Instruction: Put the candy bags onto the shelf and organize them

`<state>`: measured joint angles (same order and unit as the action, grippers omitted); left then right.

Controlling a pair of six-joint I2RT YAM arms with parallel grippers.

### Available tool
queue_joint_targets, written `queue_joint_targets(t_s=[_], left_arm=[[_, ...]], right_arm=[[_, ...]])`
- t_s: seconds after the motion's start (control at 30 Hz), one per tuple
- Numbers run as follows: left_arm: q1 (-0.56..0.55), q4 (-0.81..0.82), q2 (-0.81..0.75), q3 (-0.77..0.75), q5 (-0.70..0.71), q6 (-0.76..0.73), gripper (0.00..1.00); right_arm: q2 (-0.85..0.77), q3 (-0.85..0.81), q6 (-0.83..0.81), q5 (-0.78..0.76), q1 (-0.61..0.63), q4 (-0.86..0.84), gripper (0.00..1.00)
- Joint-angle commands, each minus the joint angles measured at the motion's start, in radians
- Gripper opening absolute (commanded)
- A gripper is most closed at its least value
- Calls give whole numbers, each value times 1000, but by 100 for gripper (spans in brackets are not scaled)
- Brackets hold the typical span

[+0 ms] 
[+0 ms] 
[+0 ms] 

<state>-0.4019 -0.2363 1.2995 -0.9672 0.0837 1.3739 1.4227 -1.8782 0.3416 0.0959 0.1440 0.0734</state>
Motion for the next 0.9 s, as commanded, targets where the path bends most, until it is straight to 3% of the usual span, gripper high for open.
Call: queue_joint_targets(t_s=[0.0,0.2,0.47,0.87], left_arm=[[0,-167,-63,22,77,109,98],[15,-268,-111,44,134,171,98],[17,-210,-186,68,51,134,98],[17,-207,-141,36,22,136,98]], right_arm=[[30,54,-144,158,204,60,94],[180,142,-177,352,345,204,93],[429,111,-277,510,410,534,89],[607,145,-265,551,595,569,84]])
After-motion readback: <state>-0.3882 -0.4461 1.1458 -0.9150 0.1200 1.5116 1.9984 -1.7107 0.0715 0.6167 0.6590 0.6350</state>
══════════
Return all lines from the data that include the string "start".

- t_s: seconds after the motion's start (control at 30 Hz), one per tuple
- Joint-angle commands, each minus the joint angles measured at the motion's start, in radians

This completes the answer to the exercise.